= Samuel Cleverley =

Samuel Cleverley or Cleverly (28 August 1772 – 9 November 1824) was an English physician. He was Royal Physician to the Duke of Kent and the Duke of Cambridge.

==Biography and career==
Cleverley was born in Gravesend, Kent, the son of William Cleverly, a shipbuilder. After some schooling at Rochester he attended for two years the borough hospitals, whence he removed to Edinburgh and took the degree of M.D. on 24 June 1797 (inaugural essay, De Anasarca).

With the object of further studying his profession, he went abroad, visiting Halle, Göttingen, Vienna, and Paris. He was detained a prisoner in France for no less a period than eleven years, being confined successively at Fontainebleau, Verdun, and Valenciennes. At the latter depot, he passed the greater part of his detention. On his arrival he found the prisoners in the utmost need of medical assistance: "He accordingly proposed to the committee of Verdun, an association of the principal British officers and gentlemen in France, charged with the general distribution of charitable succours obtained from England, to give them his gratuitous care, which was gladly accepted, and a dispensary was in consequence established, though not without great difficulties from the French military authorities."

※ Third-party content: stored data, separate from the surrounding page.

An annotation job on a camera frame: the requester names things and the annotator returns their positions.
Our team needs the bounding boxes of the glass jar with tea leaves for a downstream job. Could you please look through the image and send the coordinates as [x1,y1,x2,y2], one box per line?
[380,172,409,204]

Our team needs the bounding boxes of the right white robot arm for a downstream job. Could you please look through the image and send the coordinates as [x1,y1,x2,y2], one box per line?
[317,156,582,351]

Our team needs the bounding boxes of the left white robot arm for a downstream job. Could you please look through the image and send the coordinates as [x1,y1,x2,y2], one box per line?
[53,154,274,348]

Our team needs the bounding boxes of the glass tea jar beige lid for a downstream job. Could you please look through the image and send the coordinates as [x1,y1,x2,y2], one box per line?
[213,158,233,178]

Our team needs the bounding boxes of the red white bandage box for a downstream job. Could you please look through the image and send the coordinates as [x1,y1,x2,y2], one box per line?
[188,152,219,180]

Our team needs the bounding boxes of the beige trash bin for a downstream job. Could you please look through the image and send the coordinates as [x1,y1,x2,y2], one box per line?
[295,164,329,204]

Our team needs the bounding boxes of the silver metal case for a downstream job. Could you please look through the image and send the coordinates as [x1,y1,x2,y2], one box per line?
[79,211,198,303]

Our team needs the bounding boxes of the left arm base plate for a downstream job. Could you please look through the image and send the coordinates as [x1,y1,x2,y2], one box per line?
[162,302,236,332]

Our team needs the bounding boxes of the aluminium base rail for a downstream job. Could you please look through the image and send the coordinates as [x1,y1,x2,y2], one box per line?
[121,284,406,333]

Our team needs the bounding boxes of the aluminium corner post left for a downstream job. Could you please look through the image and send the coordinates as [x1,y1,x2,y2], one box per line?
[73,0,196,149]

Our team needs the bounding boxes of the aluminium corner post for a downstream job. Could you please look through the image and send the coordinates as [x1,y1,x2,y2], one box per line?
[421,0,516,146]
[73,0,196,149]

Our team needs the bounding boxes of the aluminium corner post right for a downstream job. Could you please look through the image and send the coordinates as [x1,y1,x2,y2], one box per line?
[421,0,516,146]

Cleverley was allowed to return home in 1814, when he received for his services at Valenciennes the marked thanks of the managing committee of Lloyd's. He eventually settled in London, was admitted a licentiate of the College of Physicians on 22 December 1815, and appointed one of the physicians to the London Fever Hospital.

He died of fever at his house in Queen Anne Street, Cavendish Square in 1824, leaving five sons (the eldest 14 years old) "in a destitute state" without him.